FIG. 1 is a sectional view showing an embodiment in which the present invention is applied to a floor of a building.

2 (A) and 2 (B) are perspective views showing a shape example in the case where the blocking member in FIG. 1 is a molded product.

FIG. 3 is a sectional view showing a modified example of the present invention.

FIG. 4 is a sectional view showing another modification of the same.

FIG. 5 is an explanatory diagram showing a relationship between a blocker and a pipe when the present invention is applied to a refrigerant pipe.

FIG. 6 is a sectional view showing an example of construction.

FIG. 7 is a perspective view showing another modification.

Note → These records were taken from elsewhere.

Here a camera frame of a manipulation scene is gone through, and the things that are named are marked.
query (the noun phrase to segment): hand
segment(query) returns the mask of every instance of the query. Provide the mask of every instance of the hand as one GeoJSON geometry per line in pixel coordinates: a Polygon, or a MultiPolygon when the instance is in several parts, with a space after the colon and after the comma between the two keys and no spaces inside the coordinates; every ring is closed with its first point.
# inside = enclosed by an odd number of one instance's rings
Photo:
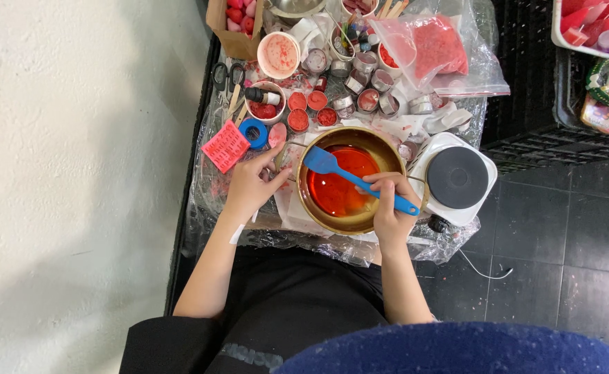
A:
{"type": "Polygon", "coordinates": [[[235,165],[222,214],[237,220],[238,224],[246,224],[254,212],[286,182],[291,175],[290,168],[282,170],[272,180],[268,180],[268,173],[265,170],[267,168],[276,173],[272,159],[282,148],[284,148],[283,142],[253,160],[235,165]]]}
{"type": "Polygon", "coordinates": [[[374,232],[378,236],[381,252],[406,244],[408,234],[413,230],[417,216],[411,216],[394,209],[394,193],[420,206],[413,187],[405,176],[397,172],[384,172],[362,177],[362,180],[373,183],[372,191],[380,191],[378,210],[374,215],[374,232]]]}

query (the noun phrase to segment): blue tape roll
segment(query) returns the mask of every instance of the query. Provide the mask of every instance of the blue tape roll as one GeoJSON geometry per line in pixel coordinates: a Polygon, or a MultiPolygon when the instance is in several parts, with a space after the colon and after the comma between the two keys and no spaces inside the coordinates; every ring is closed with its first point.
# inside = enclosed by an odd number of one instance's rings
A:
{"type": "Polygon", "coordinates": [[[257,120],[256,118],[248,118],[240,124],[240,132],[244,137],[249,140],[249,148],[261,149],[267,144],[267,128],[265,125],[257,120]],[[247,136],[247,132],[251,128],[256,128],[259,131],[259,137],[256,140],[250,140],[247,136]]]}

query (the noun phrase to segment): white bandage
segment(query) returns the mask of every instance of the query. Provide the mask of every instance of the white bandage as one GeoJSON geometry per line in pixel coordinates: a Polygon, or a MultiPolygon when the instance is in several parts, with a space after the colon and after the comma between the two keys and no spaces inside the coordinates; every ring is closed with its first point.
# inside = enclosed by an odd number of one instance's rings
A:
{"type": "Polygon", "coordinates": [[[230,244],[237,244],[238,239],[240,239],[240,234],[242,234],[242,230],[245,228],[245,225],[240,225],[240,227],[235,230],[235,234],[231,236],[230,244]]]}

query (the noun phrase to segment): brown paper bag
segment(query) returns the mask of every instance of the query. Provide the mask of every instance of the brown paper bag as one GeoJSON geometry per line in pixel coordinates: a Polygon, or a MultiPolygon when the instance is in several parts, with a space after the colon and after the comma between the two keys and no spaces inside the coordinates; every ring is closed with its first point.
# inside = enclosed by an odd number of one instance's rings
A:
{"type": "Polygon", "coordinates": [[[263,26],[263,0],[256,1],[256,18],[251,39],[245,33],[226,30],[226,8],[226,0],[210,0],[205,22],[221,41],[226,56],[248,61],[256,60],[263,26]]]}

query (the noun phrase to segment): portable electric hot plate
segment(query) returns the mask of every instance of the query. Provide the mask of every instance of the portable electric hot plate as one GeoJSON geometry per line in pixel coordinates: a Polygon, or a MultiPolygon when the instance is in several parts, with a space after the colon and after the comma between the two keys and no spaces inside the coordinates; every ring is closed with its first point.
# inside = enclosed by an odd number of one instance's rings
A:
{"type": "MultiPolygon", "coordinates": [[[[426,140],[408,173],[425,180],[430,187],[431,198],[425,211],[432,214],[430,227],[437,232],[445,225],[469,224],[498,177],[492,160],[449,132],[426,140]]],[[[422,198],[423,184],[409,181],[422,198]]]]}

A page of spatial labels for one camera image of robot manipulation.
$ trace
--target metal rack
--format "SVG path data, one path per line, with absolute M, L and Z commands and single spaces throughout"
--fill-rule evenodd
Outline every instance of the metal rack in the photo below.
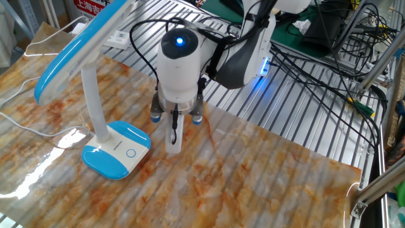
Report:
M 131 12 L 119 30 L 129 32 L 135 22 L 151 18 L 169 19 L 177 16 L 197 22 L 209 16 L 182 1 L 154 0 L 140 2 L 140 6 Z M 226 31 L 227 24 L 221 21 L 207 20 L 204 23 L 222 32 Z M 165 25 L 162 23 L 150 23 L 140 26 L 134 33 L 137 47 L 155 67 L 158 44 L 164 33 Z M 135 54 L 132 48 L 122 51 L 102 47 L 101 52 L 142 73 L 152 75 L 152 71 Z M 303 67 L 305 71 L 330 86 L 344 88 L 340 78 L 329 69 L 298 58 L 292 58 L 292 60 L 300 67 Z M 382 148 L 380 151 L 373 151 L 367 142 L 350 130 L 338 118 L 331 115 L 330 111 L 324 109 L 301 84 L 285 73 L 285 68 L 281 67 L 280 63 L 275 60 L 273 63 L 277 66 L 270 68 L 267 77 L 257 77 L 241 89 L 228 90 L 216 82 L 210 82 L 204 90 L 204 100 L 319 154 L 360 168 L 362 178 L 359 186 L 360 188 L 366 187 L 369 182 L 368 177 L 370 176 L 374 156 L 379 157 L 380 165 L 383 164 Z M 306 77 L 300 76 L 300 78 L 307 81 Z M 346 84 L 350 88 L 355 86 L 350 81 L 346 81 Z M 365 121 L 354 110 L 346 106 L 340 98 L 320 87 L 312 87 L 312 89 L 340 118 L 344 119 L 360 133 L 370 137 L 370 129 L 367 128 Z M 380 122 L 382 108 L 379 101 L 374 98 L 376 98 L 374 94 L 366 92 L 362 103 L 376 111 L 375 121 Z M 386 200 L 384 198 L 382 201 L 384 227 L 388 227 Z M 6 219 L 8 218 L 0 215 L 0 225 Z M 359 227 L 359 220 L 353 218 L 351 227 Z

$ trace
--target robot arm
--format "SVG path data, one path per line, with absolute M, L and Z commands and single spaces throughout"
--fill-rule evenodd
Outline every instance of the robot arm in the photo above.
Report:
M 193 123 L 203 119 L 203 83 L 200 72 L 227 89 L 245 86 L 255 76 L 267 75 L 265 69 L 270 38 L 275 28 L 274 5 L 287 12 L 304 10 L 310 0 L 288 1 L 245 0 L 245 20 L 239 39 L 218 36 L 210 28 L 186 24 L 162 38 L 158 51 L 158 90 L 155 92 L 152 121 L 163 112 L 168 114 L 166 151 L 179 153 L 182 146 L 184 115 L 191 114 Z

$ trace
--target metal pole
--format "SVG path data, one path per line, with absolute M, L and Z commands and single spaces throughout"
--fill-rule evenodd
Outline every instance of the metal pole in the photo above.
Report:
M 58 17 L 56 16 L 55 9 L 53 7 L 53 3 L 50 0 L 41 0 L 40 1 L 42 10 L 44 11 L 45 18 L 48 23 L 57 29 L 60 29 Z
M 380 74 L 384 71 L 387 67 L 389 62 L 392 59 L 394 53 L 405 45 L 405 28 L 403 28 L 397 37 L 394 39 L 392 44 L 385 50 L 384 54 L 381 58 L 377 61 L 374 67 L 368 72 L 367 77 L 357 86 L 360 93 L 367 91 L 371 85 L 373 85 L 374 81 L 380 76 Z
M 0 3 L 6 8 L 6 10 L 13 16 L 15 22 L 21 27 L 21 29 L 25 32 L 27 37 L 32 41 L 34 38 L 34 34 L 30 31 L 30 29 L 24 24 L 23 20 L 18 16 L 16 11 L 10 6 L 7 0 L 0 0 Z
M 333 51 L 338 56 L 338 53 L 342 49 L 345 41 L 347 38 L 352 34 L 353 29 L 355 26 L 359 23 L 361 19 L 361 15 L 363 15 L 364 11 L 366 10 L 366 7 L 363 7 L 364 4 L 366 4 L 368 1 L 360 1 L 360 4 L 357 8 L 357 10 L 354 12 L 353 16 L 349 20 L 349 23 L 347 23 L 346 27 L 343 30 L 344 35 L 340 36 L 338 41 L 336 42 L 336 45 L 333 47 Z

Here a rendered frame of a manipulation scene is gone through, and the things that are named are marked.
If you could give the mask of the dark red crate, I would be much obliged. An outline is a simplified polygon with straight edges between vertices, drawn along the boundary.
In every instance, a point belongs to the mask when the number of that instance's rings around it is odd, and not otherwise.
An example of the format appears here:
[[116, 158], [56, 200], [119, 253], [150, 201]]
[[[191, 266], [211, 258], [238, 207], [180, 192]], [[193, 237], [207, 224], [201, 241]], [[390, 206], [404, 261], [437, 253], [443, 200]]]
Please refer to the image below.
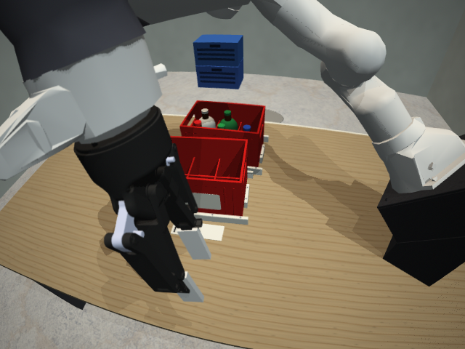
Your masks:
[[[203, 108], [207, 108], [209, 110], [209, 116], [215, 120], [216, 128], [195, 127], [194, 121], [199, 120], [202, 117], [201, 110]], [[220, 121], [225, 118], [224, 111], [226, 110], [231, 111], [231, 118], [236, 120], [238, 124], [238, 130], [217, 128], [217, 124], [219, 124]], [[192, 124], [188, 126], [188, 123], [194, 114], [195, 119], [193, 120]], [[247, 139], [248, 166], [258, 167], [262, 150], [261, 139], [259, 139], [259, 131], [261, 132], [260, 138], [261, 135], [264, 137], [264, 116], [265, 105], [197, 100], [179, 127], [182, 137], [219, 137]], [[251, 131], [243, 131], [244, 125], [250, 125]]]
[[170, 136], [198, 212], [243, 216], [248, 140]]

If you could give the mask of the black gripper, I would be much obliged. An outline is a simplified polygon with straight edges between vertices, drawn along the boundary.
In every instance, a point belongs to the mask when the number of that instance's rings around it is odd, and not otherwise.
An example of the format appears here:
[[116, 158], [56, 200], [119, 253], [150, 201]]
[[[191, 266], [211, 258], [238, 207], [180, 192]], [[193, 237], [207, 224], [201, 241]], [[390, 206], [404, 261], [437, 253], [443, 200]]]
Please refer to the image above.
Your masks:
[[160, 108], [154, 105], [146, 117], [114, 137], [76, 142], [73, 150], [118, 215], [114, 233], [104, 237], [105, 246], [120, 253], [154, 292], [203, 302], [167, 227], [170, 221], [175, 225], [193, 260], [211, 259], [199, 229], [202, 218], [194, 217], [198, 205]]

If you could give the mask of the white bottle with grey label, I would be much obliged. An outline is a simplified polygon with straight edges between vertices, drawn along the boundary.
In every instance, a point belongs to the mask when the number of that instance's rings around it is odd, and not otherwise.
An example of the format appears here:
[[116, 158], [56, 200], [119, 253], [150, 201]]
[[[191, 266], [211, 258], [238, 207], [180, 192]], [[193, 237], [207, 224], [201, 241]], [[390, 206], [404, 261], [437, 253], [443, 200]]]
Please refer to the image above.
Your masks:
[[215, 120], [209, 116], [209, 111], [207, 108], [201, 110], [202, 117], [199, 119], [201, 120], [202, 127], [208, 128], [216, 128]]

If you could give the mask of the white paper strip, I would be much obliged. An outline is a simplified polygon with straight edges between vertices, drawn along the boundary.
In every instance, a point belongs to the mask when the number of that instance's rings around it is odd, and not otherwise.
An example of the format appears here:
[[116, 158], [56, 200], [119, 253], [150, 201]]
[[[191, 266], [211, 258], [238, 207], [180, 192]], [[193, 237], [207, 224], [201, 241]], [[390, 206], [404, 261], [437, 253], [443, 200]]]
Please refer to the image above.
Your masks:
[[[221, 241], [224, 228], [225, 228], [224, 226], [220, 226], [220, 225], [203, 224], [203, 227], [200, 228], [200, 231], [204, 239]], [[177, 228], [174, 225], [173, 225], [173, 228], [171, 229], [171, 234], [178, 235]]]

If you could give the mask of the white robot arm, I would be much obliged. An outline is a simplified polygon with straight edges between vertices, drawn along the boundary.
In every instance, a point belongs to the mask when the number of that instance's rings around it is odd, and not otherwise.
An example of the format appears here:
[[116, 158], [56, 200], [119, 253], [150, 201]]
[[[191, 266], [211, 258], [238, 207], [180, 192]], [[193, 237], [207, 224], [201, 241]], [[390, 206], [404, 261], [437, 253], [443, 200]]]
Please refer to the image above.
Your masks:
[[368, 133], [395, 191], [433, 190], [465, 164], [465, 140], [411, 117], [374, 76], [387, 53], [381, 37], [317, 0], [0, 0], [0, 30], [29, 94], [0, 126], [0, 180], [146, 117], [162, 96], [158, 79], [168, 74], [153, 66], [143, 27], [203, 12], [231, 19], [250, 1], [322, 60], [322, 80]]

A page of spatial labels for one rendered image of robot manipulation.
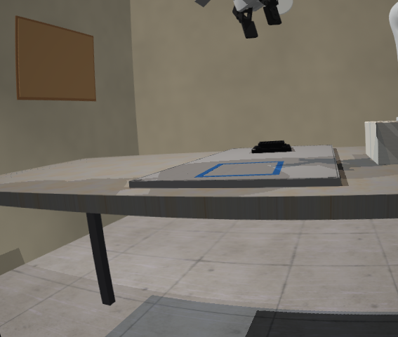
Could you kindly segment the blue tape outline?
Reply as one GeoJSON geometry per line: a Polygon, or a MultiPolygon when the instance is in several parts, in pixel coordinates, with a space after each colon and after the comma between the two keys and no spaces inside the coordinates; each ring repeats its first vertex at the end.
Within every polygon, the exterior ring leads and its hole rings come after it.
{"type": "MultiPolygon", "coordinates": [[[[229,175],[229,176],[264,176],[264,175],[279,175],[279,173],[280,173],[280,171],[281,171],[281,168],[282,168],[284,162],[283,162],[283,161],[268,161],[268,162],[278,162],[278,164],[277,164],[277,166],[276,166],[274,172],[271,173],[271,174],[250,174],[250,175],[229,175]]],[[[250,163],[268,163],[268,162],[250,162],[250,163]]],[[[250,163],[233,163],[233,164],[250,164],[250,163]]],[[[207,173],[211,172],[212,170],[218,168],[218,167],[221,166],[221,165],[223,165],[223,164],[218,164],[218,165],[216,165],[216,166],[210,168],[209,170],[204,171],[203,173],[201,173],[201,174],[195,176],[194,178],[200,178],[200,177],[223,177],[223,176],[204,176],[204,175],[206,175],[207,173]]]]}

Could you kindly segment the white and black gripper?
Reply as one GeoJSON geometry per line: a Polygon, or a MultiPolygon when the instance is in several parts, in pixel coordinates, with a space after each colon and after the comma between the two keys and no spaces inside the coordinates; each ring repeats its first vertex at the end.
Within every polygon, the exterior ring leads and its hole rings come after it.
{"type": "Polygon", "coordinates": [[[247,39],[258,37],[256,26],[252,20],[252,12],[262,8],[265,12],[268,25],[280,25],[281,18],[277,9],[277,0],[233,0],[233,14],[241,23],[244,35],[247,39]],[[254,7],[255,6],[255,7],[254,7]],[[247,17],[244,15],[247,13],[247,17]]]}

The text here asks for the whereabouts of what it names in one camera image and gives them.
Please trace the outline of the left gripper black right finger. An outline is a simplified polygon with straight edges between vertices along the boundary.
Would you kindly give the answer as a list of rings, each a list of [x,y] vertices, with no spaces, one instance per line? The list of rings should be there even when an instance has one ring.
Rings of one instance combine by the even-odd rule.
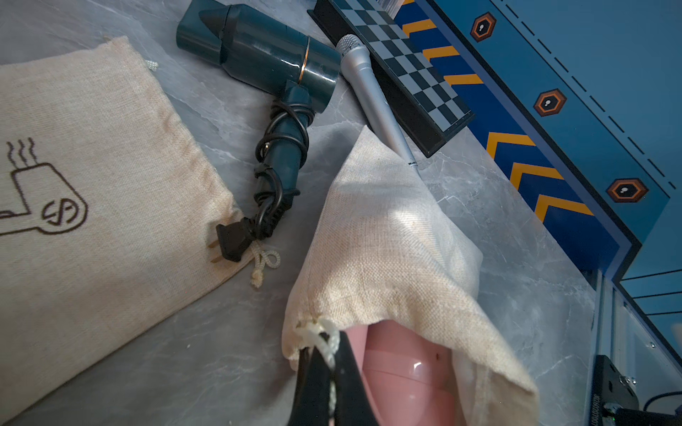
[[[332,374],[336,388],[334,424],[339,426],[379,426],[358,369],[346,332],[339,334]]]

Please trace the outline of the pink hair dryer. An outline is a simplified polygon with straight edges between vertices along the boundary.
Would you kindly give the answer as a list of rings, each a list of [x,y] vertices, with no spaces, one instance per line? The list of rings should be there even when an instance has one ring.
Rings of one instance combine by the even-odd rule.
[[[465,425],[451,350],[395,321],[346,330],[380,425]]]

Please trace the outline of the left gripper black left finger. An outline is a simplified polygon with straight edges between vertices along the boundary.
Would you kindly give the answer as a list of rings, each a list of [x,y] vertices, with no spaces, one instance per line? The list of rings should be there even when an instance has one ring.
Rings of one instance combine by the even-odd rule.
[[[330,424],[331,370],[317,348],[299,353],[297,384],[289,426]]]

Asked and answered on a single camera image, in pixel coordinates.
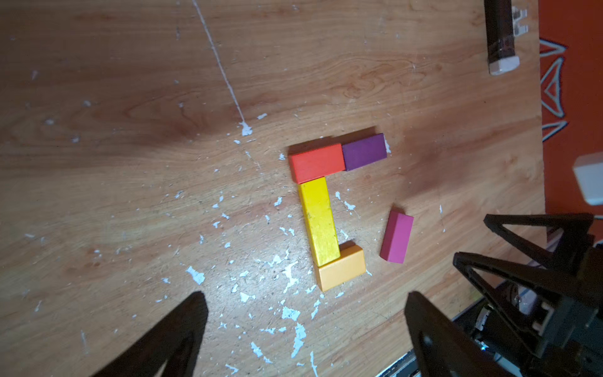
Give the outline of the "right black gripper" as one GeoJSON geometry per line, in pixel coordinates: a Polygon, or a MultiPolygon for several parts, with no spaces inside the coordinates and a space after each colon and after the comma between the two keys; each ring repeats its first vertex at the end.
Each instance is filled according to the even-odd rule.
{"type": "Polygon", "coordinates": [[[500,259],[454,255],[455,268],[490,306],[476,323],[479,340],[523,375],[602,374],[602,249],[591,248],[594,222],[589,213],[486,215],[486,227],[503,240],[500,259]],[[529,263],[546,269],[521,265],[529,263]],[[579,267],[575,275],[547,270],[579,267]],[[524,314],[478,271],[527,287],[539,303],[524,314]]]}

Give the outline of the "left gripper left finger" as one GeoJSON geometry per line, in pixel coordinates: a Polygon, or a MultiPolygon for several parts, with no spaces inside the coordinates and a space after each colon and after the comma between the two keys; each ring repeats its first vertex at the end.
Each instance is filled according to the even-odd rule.
{"type": "Polygon", "coordinates": [[[96,376],[192,376],[207,326],[204,293],[193,292],[96,376]]]}

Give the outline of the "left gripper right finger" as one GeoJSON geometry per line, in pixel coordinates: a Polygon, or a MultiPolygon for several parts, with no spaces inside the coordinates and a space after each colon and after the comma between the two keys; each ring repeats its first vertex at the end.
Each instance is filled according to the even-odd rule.
{"type": "Polygon", "coordinates": [[[405,317],[421,375],[511,375],[420,292],[408,294],[405,317]]]}

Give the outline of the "magenta block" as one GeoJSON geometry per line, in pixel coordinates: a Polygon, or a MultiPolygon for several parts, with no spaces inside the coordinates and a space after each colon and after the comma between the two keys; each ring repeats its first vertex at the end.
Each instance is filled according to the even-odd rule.
{"type": "Polygon", "coordinates": [[[382,259],[397,264],[405,262],[413,222],[413,217],[397,209],[391,210],[380,251],[382,259]]]}

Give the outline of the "orange yellow block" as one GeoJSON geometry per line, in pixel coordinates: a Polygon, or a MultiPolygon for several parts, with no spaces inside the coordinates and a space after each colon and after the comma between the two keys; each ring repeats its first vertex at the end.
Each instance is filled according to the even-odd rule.
{"type": "Polygon", "coordinates": [[[364,249],[350,246],[341,252],[339,259],[321,267],[315,267],[317,284],[322,292],[327,292],[366,273],[364,249]]]}

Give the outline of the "yellow long block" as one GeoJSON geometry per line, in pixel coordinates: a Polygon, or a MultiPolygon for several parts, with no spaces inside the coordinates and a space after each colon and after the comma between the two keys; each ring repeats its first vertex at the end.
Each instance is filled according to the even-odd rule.
{"type": "Polygon", "coordinates": [[[325,177],[298,186],[312,257],[322,267],[340,257],[328,184],[325,177]]]}

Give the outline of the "purple block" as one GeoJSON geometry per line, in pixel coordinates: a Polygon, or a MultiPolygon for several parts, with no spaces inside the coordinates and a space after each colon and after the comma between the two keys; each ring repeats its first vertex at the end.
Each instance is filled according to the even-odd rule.
{"type": "Polygon", "coordinates": [[[342,152],[346,171],[353,171],[384,160],[388,154],[384,134],[376,134],[344,144],[342,152]]]}

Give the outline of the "short red block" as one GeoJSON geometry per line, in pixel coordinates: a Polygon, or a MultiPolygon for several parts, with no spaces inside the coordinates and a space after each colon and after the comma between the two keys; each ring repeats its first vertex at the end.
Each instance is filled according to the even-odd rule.
{"type": "Polygon", "coordinates": [[[345,170],[341,144],[334,144],[289,157],[292,179],[303,183],[345,170]]]}

FIG. 8 is a sectional view showing a construction example of the same.

[Explanation of symbols]

 1 Floor (compartment structure) 2 Opening 3 Vinyl chloride pipe as a penetrating member 3a Refrigerant pipe as a penetrating member 4 Receiving part 6,9 Refractory plate material 7 Closing material 7a Sheet-like blocking material 8 Spreading prevention plug Material 16 Fireproof castable

Claims (5)

[Claims] 1. A penetrating member such as an electric wire or a pipe is inserted into an opening formed in a partition structure of another partition of a building, and a volume is generated by heating between an inner periphery of the opening and the penetrating member. An occlusive fireproof structure characterized by being filled with an expandable molded product or an amorphous occlusive material. 2. A refractory plate material having a penetrating member insertion hole for penetrating a penetrating member such as an electric wire or a pipe is provided on both sides of an opening formed in a partition structure with another partition of a building. , A molded product or an amorphous blocker that expands in volume by heating is loaded into the space formed by these plate members and penetrating members,
A occlusive fireproof structure characterized in that the occlusive material is expanded in volume only toward the penetrating member. 3. The occlusive fireproof structure according to claim 1, wherein an occluding material which expands in volume by heating is formed in a sheet shape, and the sheet is wound around an outer periphery of the penetrating member of the partition structure penetrating portion. 4. A flame-retardant powder and a fire-resistant fiber as main materials, 0.2 to 20% of thermally expandable microbeads, and a vinyl acetate resin emulsion and / or 3 to 50% of resin component of rubber latex as a binder. The occlusive fireproof structure according to any one of claims 1 to 3, wherein the occlusive material is used as a molded product or an amorphous shape. 5. A refractory plate material having a through-member insertion hole is provided by projecting a receiving portion on an opening edge on one surface side of an opening formed in a division structure with another division of a building. Then, the through hole, such as an electric wire or a pipe, is inserted through the insertion hole, and a molded product or an amorphous blocker that expands in volume by heating is loaded into the opening, and then the outer surface side of the opening. A method for constructing an obstructive fireproof structure, characterized in that a fireproof structure is formed by fixing a plate material made of a refractory material inserted into the penetrating member to the above.